To do: Reproduce the listing that follows character for character, excluding its pictures.

Information provided:
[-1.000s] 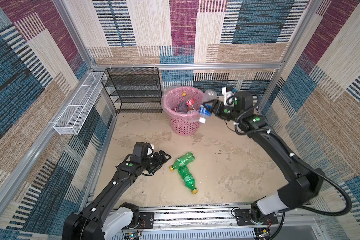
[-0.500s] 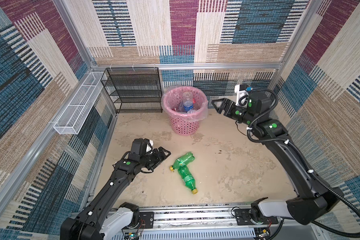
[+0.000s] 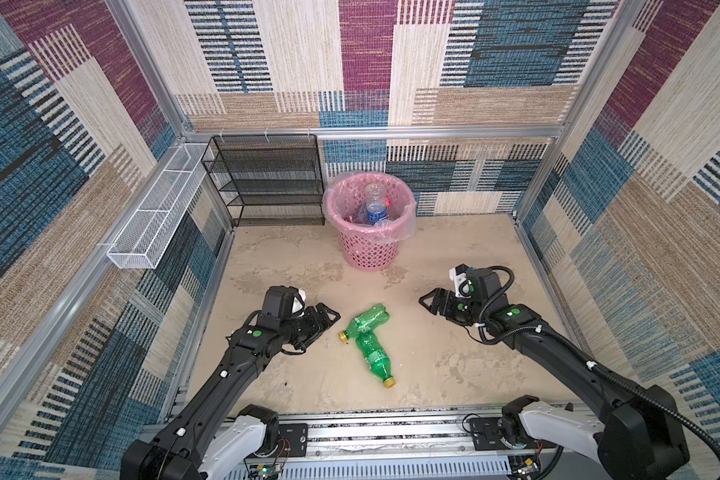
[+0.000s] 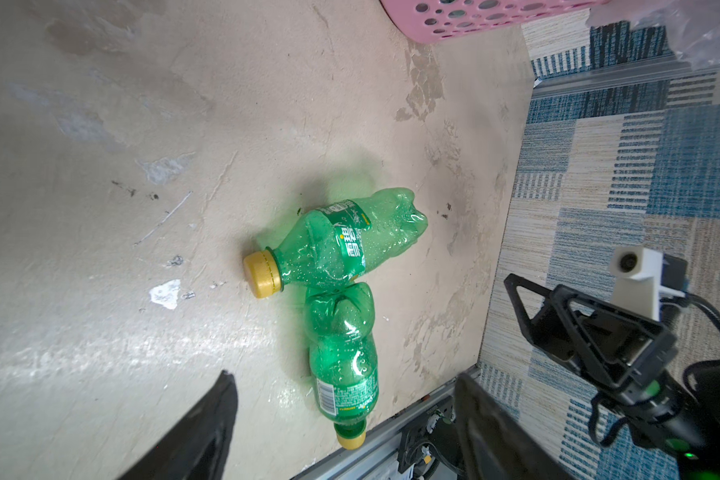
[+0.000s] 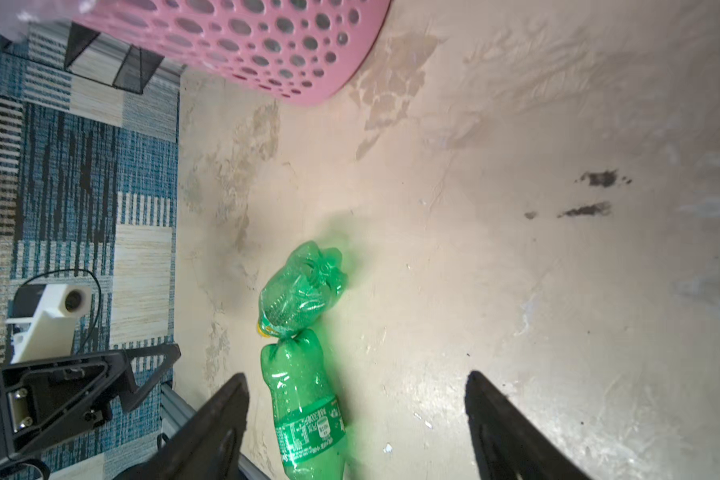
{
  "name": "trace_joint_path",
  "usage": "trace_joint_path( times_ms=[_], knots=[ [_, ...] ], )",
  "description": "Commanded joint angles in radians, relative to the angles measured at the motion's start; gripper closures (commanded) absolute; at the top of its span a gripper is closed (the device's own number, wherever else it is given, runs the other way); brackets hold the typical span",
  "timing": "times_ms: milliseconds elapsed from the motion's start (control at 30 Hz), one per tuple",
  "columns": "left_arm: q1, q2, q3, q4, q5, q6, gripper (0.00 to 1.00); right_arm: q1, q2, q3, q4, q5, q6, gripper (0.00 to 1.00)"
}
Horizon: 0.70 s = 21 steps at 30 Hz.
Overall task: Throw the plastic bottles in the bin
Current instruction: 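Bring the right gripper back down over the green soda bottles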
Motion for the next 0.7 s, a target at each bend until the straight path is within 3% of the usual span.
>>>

Reply to the task:
[-1.000s] 
[-0.500s] 
[+0.000s] 
[+0.000s] 
[+0.000s] 
{
  "name": "trace_joint_path",
  "usage": "trace_joint_path( times_ms=[_], knots=[ [_, ...] ], )",
  "description": "Commanded joint angles in radians, relative to the angles measured at the motion's start; gripper closures (commanded) absolute; at the top of its span a gripper is closed (the device's own number, wherever else it is given, runs the other way); brackets hold the typical span",
  "timing": "times_ms: milliseconds elapsed from the motion's start (control at 30 Hz), one per tuple",
  "columns": "left_arm: q1, q2, q3, q4, q5, q6, gripper (0.00 to 1.00); right_arm: q1, q2, q3, q4, q5, q6, gripper (0.00 to 1.00)"
}
Horizon: 0.70 s = 21 steps at 30 Hz.
Overall task: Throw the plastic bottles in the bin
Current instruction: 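Bring the right gripper back down over the green soda bottles
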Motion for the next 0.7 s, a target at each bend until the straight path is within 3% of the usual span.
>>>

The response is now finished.